TASK INSTRUCTIONS →
Find the line containing "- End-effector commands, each" in the records below. Copy exactly that line and each one after it, ending at the line containing "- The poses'", and nothing more.

DATA SHOWN →
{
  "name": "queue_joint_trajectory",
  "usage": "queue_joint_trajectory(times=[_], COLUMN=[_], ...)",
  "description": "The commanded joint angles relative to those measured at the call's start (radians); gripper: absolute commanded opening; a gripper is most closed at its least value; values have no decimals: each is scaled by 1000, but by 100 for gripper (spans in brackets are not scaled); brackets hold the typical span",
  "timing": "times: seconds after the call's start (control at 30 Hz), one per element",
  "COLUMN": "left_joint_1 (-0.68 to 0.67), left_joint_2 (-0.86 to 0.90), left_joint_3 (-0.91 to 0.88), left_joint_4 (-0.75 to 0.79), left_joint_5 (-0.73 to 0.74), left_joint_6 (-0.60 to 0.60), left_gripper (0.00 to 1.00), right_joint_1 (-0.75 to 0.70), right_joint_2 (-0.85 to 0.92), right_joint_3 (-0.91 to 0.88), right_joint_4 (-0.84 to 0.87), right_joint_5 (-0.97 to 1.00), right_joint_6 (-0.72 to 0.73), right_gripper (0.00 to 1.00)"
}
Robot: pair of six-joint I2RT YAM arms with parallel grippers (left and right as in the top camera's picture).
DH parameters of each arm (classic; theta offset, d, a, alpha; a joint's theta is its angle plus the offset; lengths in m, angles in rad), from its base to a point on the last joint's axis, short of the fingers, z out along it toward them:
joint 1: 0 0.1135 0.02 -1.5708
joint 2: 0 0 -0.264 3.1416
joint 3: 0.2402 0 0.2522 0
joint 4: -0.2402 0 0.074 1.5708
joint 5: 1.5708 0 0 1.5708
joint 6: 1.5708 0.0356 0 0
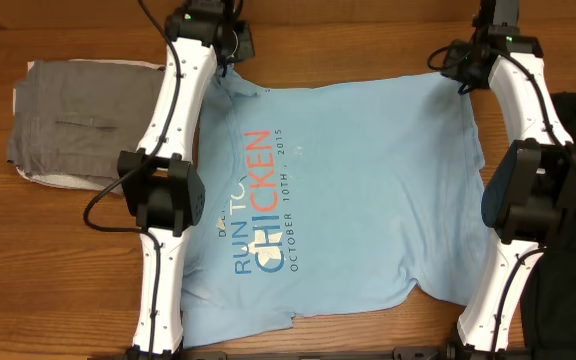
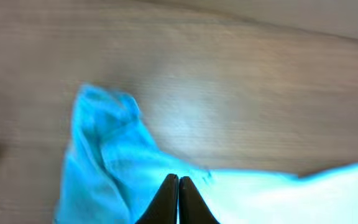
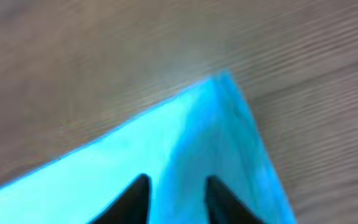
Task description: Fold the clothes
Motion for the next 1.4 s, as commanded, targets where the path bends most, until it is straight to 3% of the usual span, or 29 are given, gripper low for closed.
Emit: queue_joint_trajectory(times=[0.0, 0.2, 0.37, 0.4, 0.47, 0.83, 1.03, 1.17, 1.37], left_joint_1=[3, 10, 60, 81, 111, 212, 214, 233, 327], left_joint_2=[-11, 5, -20, -27, -27, 14, 15, 15, 15], left_joint_3=[13, 13, 13, 13, 13, -16, -144, -268, -292], left_joint_4=[-51, -222, -378, -419, -459, -480, -435, -390, -378], left_joint_5=[57, -14, -44, -38, -26, -103, -114, -216, -232], left_joint_6=[-40, -38, -24, -24, -3, 32, 55, 53, 57], left_gripper=[4, 4, 4, 4, 4, 4, 4, 4, 4], right_joint_1=[-3, -3, -3, -3, -3, -2, -2, -2, -2], right_joint_2=[-10, -10, -10, -10, -10, -10, -10, -10, -10], right_joint_3=[22, 21, 21, 21, 21, 21, 21, 21, 21], right_joint_4=[-51, -159, -219, -233, -240, -235, -233, -233, -233], right_joint_5=[-30, -60, -166, -172, -172, -172, -172, -172, -172], right_joint_6=[1, 1, 1, 1, 1, 1, 1, 1, 1], right_gripper=[23, 24, 38, 62, 100, 100, 100, 100, 100])
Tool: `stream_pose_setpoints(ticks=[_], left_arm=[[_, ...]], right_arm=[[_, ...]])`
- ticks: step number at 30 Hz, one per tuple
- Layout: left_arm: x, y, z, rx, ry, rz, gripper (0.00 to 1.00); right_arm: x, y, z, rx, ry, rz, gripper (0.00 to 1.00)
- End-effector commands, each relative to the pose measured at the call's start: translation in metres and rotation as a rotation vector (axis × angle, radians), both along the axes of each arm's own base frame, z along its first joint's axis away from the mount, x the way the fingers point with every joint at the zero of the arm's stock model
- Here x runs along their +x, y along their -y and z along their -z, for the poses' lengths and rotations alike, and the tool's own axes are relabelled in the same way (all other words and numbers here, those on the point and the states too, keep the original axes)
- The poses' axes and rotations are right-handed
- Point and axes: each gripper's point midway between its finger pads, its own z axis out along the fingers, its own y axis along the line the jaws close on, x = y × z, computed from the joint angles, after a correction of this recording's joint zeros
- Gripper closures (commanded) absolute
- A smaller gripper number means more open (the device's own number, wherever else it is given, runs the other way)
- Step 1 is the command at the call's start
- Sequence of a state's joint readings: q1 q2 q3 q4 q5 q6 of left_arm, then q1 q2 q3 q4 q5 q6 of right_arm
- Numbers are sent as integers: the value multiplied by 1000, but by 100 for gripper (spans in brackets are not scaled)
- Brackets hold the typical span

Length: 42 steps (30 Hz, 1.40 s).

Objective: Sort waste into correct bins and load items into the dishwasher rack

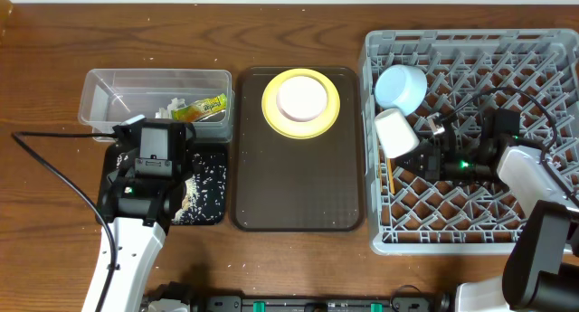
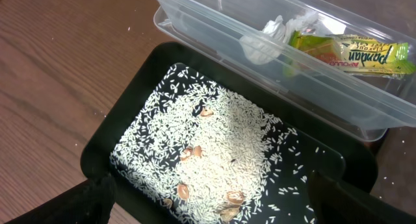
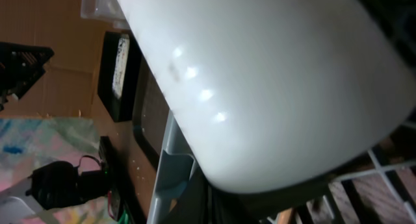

TASK OUTPUT →
- End-effector commands, each relative to the pose measured at the call's start: translation in metres and rotation as a rotation vector (axis × angle, radians), both along the axes of each arm's own base frame, z along its first joint's axis away from the mount, x the way the fingers point with every joint at the zero of the arm's stock model
- Here x runs along their +x, y along their -y and z along their -z, for the poses' lengths and rotations alike, and the tool's own axes are relabelled in the same way (all other words and numbers here, those on the point and the states too, keep the original axes)
- The poses' axes and rotations are right-handed

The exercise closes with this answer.